──────── Dataset excerpt ────────

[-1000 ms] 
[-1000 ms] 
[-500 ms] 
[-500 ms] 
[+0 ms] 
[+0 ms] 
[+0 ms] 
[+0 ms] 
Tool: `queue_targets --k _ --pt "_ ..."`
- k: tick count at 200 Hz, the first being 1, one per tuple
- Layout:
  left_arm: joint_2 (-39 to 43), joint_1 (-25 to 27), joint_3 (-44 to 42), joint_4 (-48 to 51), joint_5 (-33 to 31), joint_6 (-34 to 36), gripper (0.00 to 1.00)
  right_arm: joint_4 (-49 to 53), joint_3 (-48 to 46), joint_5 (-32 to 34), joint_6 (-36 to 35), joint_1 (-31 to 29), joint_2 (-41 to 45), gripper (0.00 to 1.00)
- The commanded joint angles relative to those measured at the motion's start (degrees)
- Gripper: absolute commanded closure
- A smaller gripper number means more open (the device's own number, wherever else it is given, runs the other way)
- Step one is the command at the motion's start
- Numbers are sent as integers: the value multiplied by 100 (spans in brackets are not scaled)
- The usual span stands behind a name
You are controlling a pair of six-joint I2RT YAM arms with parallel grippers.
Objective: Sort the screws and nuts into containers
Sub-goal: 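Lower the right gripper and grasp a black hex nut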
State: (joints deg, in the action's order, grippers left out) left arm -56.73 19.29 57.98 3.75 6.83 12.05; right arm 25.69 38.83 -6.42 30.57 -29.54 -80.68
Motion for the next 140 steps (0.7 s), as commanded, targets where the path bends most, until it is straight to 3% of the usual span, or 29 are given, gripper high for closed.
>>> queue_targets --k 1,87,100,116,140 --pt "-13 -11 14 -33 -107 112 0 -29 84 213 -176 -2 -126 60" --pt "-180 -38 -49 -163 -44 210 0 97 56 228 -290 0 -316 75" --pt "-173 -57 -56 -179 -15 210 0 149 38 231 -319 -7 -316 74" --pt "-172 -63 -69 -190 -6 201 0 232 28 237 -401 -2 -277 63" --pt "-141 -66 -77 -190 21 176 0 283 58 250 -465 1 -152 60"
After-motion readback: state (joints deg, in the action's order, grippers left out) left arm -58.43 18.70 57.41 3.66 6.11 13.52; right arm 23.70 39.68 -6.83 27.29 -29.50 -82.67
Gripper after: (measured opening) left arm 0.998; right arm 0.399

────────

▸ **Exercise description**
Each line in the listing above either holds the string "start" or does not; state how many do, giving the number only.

▸ **Solution to this task**
2